“Il rimpallo di responsabilità è il modo peggiore per coprire eventuali colpe sulla mancata realizzazione del gateway ferroviario. E tra litigi e subalternità, il porto di Gioia Tauro continua a rimanere privo di un’importante infrastruttura per la movimentazione dei container su rotaia. Sullo sviluppo dello scalo di transhipment le uniche novità sono le solite prese di posizioni, a volte strumentali, per la protervie di Rfi e per la scarsa capacità della classe dirigente di questa regione che non riesce a farsi ascoltare dagli inquilini dei palazzi romani. Come una bomba a orologeria, in questi giorni, si torna a parlare dello sviluppo della struttura portuale gioiese. Un cliché vecchio, quello di piangerci addosso, che francamente non commuove più nessuno. Anzi, alimenta l’arroganza di una grande azienda d’interesse pubblico, Rete Ferroviaria Italiana, che si comporta alla stregua di un qualsiasi imprenditore privato. Il porto non decolla, Rfi si disimpegna, mentre la classe dirigente regionale e nazionale brilla per i proclami e le proteste a mezzo stampa”.
Il presidente della Provincia Giuseppe Raffa, come ha già fatto con l’Anas per i ritardi e le omissioni nei lavori della Salerno Reggio – Calabria, punta l’indice contro Rfi ritenendola responsabile del mancato sviluppo della nostra regione e del reggino in particolare.
“L’alta velocità si è fermata a Battipaglia – dice -, la linea Ionica è sempre più alle prese con il taglio dei collegamenti, il materiale rotabile proviene dalle dismissioni di altre regioni dove l’utenza viaggia su moderni e confortevoli convogli, sta per essere smantellata la flotta che collega le due sponde dello Stretto.
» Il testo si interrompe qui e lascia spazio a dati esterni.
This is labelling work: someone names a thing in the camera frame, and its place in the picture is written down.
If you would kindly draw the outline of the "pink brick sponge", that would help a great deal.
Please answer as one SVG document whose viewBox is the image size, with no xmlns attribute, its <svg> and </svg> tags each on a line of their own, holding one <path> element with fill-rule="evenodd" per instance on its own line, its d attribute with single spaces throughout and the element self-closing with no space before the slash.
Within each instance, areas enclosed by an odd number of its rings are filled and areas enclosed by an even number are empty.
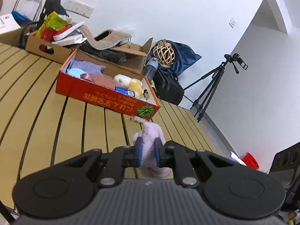
<svg viewBox="0 0 300 225">
<path fill-rule="evenodd" d="M 112 90 L 114 90 L 114 88 L 117 87 L 117 81 L 112 78 L 108 78 L 106 76 L 102 76 L 98 74 L 91 74 L 91 77 L 93 78 L 94 84 L 96 85 L 109 88 Z"/>
</svg>

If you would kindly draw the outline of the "purple knitted cloth pouch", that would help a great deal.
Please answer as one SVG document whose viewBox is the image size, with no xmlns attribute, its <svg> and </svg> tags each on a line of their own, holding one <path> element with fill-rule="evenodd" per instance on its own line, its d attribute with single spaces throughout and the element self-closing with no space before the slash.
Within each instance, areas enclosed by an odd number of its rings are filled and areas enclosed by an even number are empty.
<svg viewBox="0 0 300 225">
<path fill-rule="evenodd" d="M 93 64 L 89 61 L 74 60 L 69 69 L 80 69 L 87 74 L 97 74 L 102 76 L 106 67 L 104 65 Z"/>
</svg>

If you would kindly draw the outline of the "red plastic bucket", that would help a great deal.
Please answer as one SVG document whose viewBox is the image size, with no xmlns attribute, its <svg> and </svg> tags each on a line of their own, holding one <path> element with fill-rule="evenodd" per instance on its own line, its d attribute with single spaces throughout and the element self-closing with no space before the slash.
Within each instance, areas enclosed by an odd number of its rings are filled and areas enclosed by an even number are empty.
<svg viewBox="0 0 300 225">
<path fill-rule="evenodd" d="M 242 161 L 246 164 L 247 167 L 259 170 L 259 164 L 255 160 L 254 156 L 251 155 L 249 152 L 243 155 Z"/>
</svg>

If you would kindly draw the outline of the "blue cap water bottle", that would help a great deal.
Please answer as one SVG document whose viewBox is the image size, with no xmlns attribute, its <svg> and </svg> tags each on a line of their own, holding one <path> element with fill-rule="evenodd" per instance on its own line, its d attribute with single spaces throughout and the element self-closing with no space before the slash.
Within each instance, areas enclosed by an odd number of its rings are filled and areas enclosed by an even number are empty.
<svg viewBox="0 0 300 225">
<path fill-rule="evenodd" d="M 145 76 L 148 81 L 151 81 L 157 71 L 159 65 L 159 61 L 157 58 L 152 57 L 147 63 L 146 66 L 144 67 L 142 71 L 142 75 Z"/>
</svg>

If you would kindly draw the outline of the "small brown cardboard box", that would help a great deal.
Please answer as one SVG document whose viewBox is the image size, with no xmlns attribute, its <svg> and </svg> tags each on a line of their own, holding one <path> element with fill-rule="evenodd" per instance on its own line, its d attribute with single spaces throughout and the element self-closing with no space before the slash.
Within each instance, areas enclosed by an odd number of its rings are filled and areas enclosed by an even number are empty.
<svg viewBox="0 0 300 225">
<path fill-rule="evenodd" d="M 36 33 L 33 32 L 28 35 L 25 49 L 40 57 L 63 64 L 73 51 L 77 49 L 76 47 L 67 48 L 44 41 L 36 37 Z"/>
</svg>

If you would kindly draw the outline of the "white wall socket strip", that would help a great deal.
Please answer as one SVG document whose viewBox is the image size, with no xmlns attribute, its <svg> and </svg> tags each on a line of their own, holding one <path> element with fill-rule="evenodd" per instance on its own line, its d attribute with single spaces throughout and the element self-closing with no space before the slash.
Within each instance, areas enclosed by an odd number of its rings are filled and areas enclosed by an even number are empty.
<svg viewBox="0 0 300 225">
<path fill-rule="evenodd" d="M 65 0 L 63 2 L 63 8 L 67 11 L 76 13 L 86 18 L 90 18 L 94 11 L 94 7 L 88 6 L 75 0 Z"/>
</svg>

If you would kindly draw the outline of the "left brown cardboard box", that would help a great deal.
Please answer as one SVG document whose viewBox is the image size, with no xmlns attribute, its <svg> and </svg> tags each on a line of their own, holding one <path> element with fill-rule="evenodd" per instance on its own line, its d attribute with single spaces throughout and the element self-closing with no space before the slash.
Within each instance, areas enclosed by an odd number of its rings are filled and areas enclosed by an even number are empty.
<svg viewBox="0 0 300 225">
<path fill-rule="evenodd" d="M 0 42 L 24 49 L 26 47 L 27 37 L 29 34 L 30 28 L 26 28 L 24 33 L 22 33 L 23 28 L 16 29 L 4 34 L 1 34 Z"/>
</svg>

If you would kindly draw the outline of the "white and yellow plush cat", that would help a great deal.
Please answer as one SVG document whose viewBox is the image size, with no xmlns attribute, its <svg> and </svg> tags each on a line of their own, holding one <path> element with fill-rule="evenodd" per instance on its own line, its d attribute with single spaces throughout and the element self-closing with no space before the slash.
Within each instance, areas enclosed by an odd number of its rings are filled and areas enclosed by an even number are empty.
<svg viewBox="0 0 300 225">
<path fill-rule="evenodd" d="M 142 82 L 135 78 L 118 74 L 113 78 L 117 82 L 117 86 L 127 90 L 131 90 L 135 93 L 135 98 L 141 99 L 143 97 Z"/>
</svg>

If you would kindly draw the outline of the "light blue plush toy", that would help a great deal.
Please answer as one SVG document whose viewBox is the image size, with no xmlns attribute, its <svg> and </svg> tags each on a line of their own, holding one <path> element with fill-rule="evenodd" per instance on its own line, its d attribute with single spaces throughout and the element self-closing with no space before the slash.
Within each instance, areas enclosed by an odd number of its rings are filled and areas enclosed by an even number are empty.
<svg viewBox="0 0 300 225">
<path fill-rule="evenodd" d="M 74 68 L 68 69 L 67 74 L 72 76 L 72 77 L 80 79 L 81 75 L 86 75 L 86 72 L 82 69 L 74 67 Z"/>
</svg>

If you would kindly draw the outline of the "pink satin scrunchie cloth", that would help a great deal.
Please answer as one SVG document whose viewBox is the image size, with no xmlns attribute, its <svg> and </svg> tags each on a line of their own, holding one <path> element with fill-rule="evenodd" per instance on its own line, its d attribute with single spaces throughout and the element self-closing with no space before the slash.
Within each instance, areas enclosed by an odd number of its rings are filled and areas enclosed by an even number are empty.
<svg viewBox="0 0 300 225">
<path fill-rule="evenodd" d="M 80 78 L 85 80 L 85 81 L 91 82 L 91 83 L 95 82 L 94 78 L 91 75 L 87 74 L 87 73 L 81 74 Z"/>
</svg>

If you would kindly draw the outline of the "black suitcase bag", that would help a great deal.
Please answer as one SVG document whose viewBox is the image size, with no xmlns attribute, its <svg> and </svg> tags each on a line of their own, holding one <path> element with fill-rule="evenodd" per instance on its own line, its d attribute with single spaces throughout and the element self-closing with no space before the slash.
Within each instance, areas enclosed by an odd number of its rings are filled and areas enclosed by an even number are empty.
<svg viewBox="0 0 300 225">
<path fill-rule="evenodd" d="M 183 99 L 184 89 L 175 81 L 170 74 L 164 74 L 161 69 L 157 69 L 153 82 L 156 88 L 157 98 L 178 106 Z"/>
</svg>

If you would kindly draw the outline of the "lilac fluffy headband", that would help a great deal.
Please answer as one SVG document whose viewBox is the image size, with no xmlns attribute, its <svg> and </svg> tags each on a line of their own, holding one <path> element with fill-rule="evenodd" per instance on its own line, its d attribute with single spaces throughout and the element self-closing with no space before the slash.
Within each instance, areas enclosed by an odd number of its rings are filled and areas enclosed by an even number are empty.
<svg viewBox="0 0 300 225">
<path fill-rule="evenodd" d="M 171 174 L 170 168 L 158 168 L 155 154 L 155 139 L 160 138 L 163 145 L 166 140 L 160 125 L 152 122 L 144 122 L 142 130 L 133 135 L 132 142 L 135 143 L 138 137 L 143 139 L 141 167 L 139 174 L 145 179 L 164 179 Z"/>
</svg>

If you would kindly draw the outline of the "purple tissue pack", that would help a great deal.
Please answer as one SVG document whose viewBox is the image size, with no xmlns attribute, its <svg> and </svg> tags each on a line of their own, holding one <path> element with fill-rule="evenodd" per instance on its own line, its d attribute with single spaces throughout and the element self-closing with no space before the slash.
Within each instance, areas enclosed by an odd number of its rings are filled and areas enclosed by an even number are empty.
<svg viewBox="0 0 300 225">
<path fill-rule="evenodd" d="M 230 151 L 230 156 L 228 157 L 229 160 L 235 161 L 241 165 L 246 166 L 246 164 L 232 151 Z"/>
</svg>

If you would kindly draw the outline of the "small snack packet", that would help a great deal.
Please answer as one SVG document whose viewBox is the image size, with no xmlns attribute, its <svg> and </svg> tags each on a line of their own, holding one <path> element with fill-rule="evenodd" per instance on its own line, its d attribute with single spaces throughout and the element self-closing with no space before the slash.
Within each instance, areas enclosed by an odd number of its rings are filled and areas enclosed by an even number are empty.
<svg viewBox="0 0 300 225">
<path fill-rule="evenodd" d="M 130 121 L 133 121 L 135 123 L 139 123 L 139 124 L 143 124 L 145 122 L 148 122 L 146 119 L 144 118 L 140 118 L 140 117 L 137 117 L 137 116 L 133 116 L 130 118 Z"/>
</svg>

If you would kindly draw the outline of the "blue tissue pack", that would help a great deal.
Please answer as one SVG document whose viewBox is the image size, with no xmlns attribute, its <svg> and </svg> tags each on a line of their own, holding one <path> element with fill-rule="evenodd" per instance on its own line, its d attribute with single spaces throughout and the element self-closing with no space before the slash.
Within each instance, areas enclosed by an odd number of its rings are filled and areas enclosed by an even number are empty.
<svg viewBox="0 0 300 225">
<path fill-rule="evenodd" d="M 119 92 L 119 93 L 123 94 L 123 95 L 127 95 L 127 96 L 130 96 L 130 97 L 135 97 L 135 92 L 132 91 L 132 90 L 128 90 L 128 89 L 117 87 L 117 86 L 114 87 L 114 90 L 116 92 Z"/>
</svg>
Adesso rispetto al gateway, adducendo motivi di competenza, i vertici di Rfi spostano l’attenzione sull’Autorità portuale. E i Governi stanno a guardare. E l’Esecutivo Renzi? Non pervenuto. Povera Calabria. Eppure quando ci è stato imposto il trasbordo delle armi chimiche siriane, da Roma e non solo dalla capitale non sono mancate le promesse solenni sugli investimenti a favore dello scalo di Gioia Tauro su tavoli governativi per studiare adeguate iniziative tese a far diventare quest’infrastruttura uno dei volani di sviluppo della Calabria. Invece – conclude il Presidente della Provincia -, il problema del gateway conferma, ove ve ne fosse bisogno, che la Calabria è trattata alla stregua di una colonia, con buona pace dei quasi due milioni dei suoi abitanti sempre più soggiogati da una classe politica che qui da noi alza la voce mentre a Roma perde la parola”.